Assigned task
With no words added or dropped, transcribe the listing that follows.

Available data
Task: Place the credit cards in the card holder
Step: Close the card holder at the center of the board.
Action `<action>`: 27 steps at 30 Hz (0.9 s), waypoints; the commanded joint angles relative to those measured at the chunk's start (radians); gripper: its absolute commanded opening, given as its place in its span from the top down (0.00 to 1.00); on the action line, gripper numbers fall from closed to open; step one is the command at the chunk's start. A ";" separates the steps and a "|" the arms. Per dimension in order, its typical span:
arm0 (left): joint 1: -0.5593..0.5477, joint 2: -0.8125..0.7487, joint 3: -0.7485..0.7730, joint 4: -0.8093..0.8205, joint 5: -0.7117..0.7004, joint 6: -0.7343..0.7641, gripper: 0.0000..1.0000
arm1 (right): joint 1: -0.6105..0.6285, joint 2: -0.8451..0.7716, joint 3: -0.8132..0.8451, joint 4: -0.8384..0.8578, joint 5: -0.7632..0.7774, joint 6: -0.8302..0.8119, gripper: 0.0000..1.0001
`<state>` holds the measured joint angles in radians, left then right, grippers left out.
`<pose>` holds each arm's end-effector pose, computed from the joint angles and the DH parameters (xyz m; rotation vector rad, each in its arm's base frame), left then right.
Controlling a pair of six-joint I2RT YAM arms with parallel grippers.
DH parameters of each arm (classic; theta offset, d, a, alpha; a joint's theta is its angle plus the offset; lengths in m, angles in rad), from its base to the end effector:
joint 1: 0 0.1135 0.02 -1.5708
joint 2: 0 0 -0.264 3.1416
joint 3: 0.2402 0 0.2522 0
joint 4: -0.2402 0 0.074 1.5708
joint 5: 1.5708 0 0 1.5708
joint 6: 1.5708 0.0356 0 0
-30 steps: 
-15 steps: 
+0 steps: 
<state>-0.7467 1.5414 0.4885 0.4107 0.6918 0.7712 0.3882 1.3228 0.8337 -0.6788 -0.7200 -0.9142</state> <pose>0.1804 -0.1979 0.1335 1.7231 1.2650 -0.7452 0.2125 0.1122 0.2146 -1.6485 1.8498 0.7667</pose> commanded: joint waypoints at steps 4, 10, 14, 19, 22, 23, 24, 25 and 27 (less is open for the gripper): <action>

Task result
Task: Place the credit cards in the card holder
Step: Close the card holder at the center of the board.
Action `<action>`: 27 steps at 30 Hz (0.9 s), waypoints; the commanded joint angles relative to those measured at the chunk's start (radians); gripper: its absolute commanded opening, given as its place in its span from the top down (0.00 to 1.00); on the action line, gripper numbers fall from closed to open; step one is the command at the chunk's start. A ";" separates the steps and a "|" the arms. Per dimension in order, its typical span:
arm0 (left): joint 1: -0.5593..0.5477, joint 2: -0.8125..0.7487, joint 3: -0.7485..0.7730, joint 4: -0.8093..0.8205, joint 5: -0.7117..0.7004, joint 6: -0.7343..0.7641, gripper: 0.0000..1.0000
arm1 (right): joint 1: -0.6105..0.6285, joint 2: -0.8451..0.7716, joint 3: -0.8132..0.8451, joint 4: -0.8384..0.8578, joint 5: -0.7632..0.7774, joint 6: -0.8302..0.8119, gripper: 0.0000..1.0001
`<state>` holds the measured joint angles in radians, left then right, grippers left out.
`<pose>` holds each arm's end-effector pose, computed from the joint angles and the DH parameters (xyz m; rotation vector rad, each in its arm's base frame), left then right.
Controlling a pair of six-joint I2RT YAM arms with parallel grippers.
DH parameters of each arm (classic; theta offset, d, a, alpha; a joint's theta is its angle plus the offset; lengths in m, angles in rad), from its base to the end effector:
joint 1: 0 0.1135 0.02 -1.5708
joint 2: 0 0 -0.264 3.1416
joint 3: 0.2402 0 0.2522 0
joint 4: -0.2402 0 0.074 1.5708
joint 5: 1.5708 0 0 1.5708
joint 6: 1.5708 0.0356 0 0
-30 steps: 
-15 steps: 
+0 steps: 
<state>-0.7467 1.5414 0.4885 0.4107 0.6918 0.7712 0.3882 1.3228 0.8337 -0.6788 -0.7200 -0.9142</state> <pose>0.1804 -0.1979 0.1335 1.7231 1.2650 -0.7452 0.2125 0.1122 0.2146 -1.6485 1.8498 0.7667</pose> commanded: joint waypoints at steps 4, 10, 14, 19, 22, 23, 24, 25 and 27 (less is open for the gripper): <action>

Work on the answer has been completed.